When linear B was decoded the first thing many researchers did was to transcribe every word they could get their hands on, then sort by beginnings and endings of words [2]. I suppose that is what the poster has done since they say there are no inflected word endings, but perhaps a cipher hides these, or they do not have enough data?

[1]: http://www.turkicresearch.com [2]: https://medium.com/@ilyakavalerov/greek-before-homer-how-lin...

2 comments

It's difficult if not impossible to transcribe something in an unknown writing system, since you can't even be sure which glyphs are the same. Wikipedia has a few attempts:

https://en.wikipedia.org/wiki/Voynich_manuscript#Transcripti...

There is a transliteration of the Voynich text at [1]. I have no way to judge how complete or accurate it is, but it appears to be a useful piece of work.

[1] http://www.voynich.nu/transcr.html

The most widely used transliteration, by Takahashi into EVA, is mentioned on that page, which is on Rene Zandbergen's web site. There was no intention of making EVA phonetically accurate, as we don't know how, if at all, the Voynich Manuscript text was supposed to be pronounced. However, it is reasonably pronounceable. You can find Takahashi's EVA transliteration at http://www.voynich.com/pages/PagesH.txt
For what it's worth, there has been some work on parsing Voynich words into syllables, which might be a more helpful level to work at.

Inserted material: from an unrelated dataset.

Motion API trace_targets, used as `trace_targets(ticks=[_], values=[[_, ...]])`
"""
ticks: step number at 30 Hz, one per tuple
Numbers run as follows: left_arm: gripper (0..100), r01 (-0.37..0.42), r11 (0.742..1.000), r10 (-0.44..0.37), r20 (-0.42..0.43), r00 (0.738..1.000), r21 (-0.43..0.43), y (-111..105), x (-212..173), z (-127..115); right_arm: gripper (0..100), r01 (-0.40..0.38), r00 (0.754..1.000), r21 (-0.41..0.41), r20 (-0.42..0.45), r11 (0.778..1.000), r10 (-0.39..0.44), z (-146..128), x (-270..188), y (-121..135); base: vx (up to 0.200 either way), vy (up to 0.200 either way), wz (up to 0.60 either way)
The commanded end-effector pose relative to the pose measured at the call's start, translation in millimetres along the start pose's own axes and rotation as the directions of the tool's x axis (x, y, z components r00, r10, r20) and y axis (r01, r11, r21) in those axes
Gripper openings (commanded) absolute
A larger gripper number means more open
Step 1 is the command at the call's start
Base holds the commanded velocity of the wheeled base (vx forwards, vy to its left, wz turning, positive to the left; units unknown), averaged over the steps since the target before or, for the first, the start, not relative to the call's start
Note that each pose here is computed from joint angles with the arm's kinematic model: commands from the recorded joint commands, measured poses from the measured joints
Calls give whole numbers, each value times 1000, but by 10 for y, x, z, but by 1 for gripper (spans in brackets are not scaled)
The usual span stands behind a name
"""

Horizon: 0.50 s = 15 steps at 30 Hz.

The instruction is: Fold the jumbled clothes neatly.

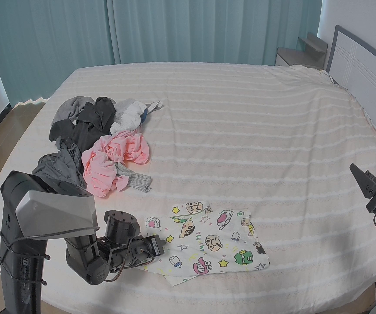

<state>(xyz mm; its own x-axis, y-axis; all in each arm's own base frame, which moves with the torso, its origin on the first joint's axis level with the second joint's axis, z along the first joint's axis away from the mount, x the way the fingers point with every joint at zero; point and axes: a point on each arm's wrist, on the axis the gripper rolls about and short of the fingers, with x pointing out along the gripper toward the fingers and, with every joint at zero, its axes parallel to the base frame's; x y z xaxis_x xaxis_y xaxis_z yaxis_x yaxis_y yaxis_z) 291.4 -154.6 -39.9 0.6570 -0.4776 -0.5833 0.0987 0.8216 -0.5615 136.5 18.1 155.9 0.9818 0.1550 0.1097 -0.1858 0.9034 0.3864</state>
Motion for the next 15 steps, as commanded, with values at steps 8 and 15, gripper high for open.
trace_targets(ticks=[8,15], values=[[0,-42,991,58,126,990,-127,421,-584,476,100,-17,999,5,-27,1000,17,-37,-26,-10,0,0,0],[0,-51,965,94,157,983,-257,922,-1011,631,100,-16,999,5,-28,1000,16,-40,-24,-11,0,0,0]])
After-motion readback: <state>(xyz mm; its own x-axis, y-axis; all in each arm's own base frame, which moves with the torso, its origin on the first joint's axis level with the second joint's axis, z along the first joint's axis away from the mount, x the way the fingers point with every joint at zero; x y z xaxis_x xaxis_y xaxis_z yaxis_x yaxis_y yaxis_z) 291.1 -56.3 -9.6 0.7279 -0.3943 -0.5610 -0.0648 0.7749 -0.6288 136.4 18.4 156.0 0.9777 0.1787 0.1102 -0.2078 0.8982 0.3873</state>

"Taking into account words which couldn’t be syllabified (2.6%), words with more than three syllables (0.4%) and words with rank errors (1%) we can see that the Body Rank Order theory accounts for 96% of all word types with more than four tokens."

https://agnosticvoynich.wordpress.com/2019/05/06/a-new-word-...

It's well-known that there's a grammar of glyphs within "words" (i.e. groups of glyphs separated by spaces), but it's premature to identify syllables. Most words seem to have prefixes and suffixes, without anything in between.
As early as 1994, as recently updated as of 04/2020! Great link thank you!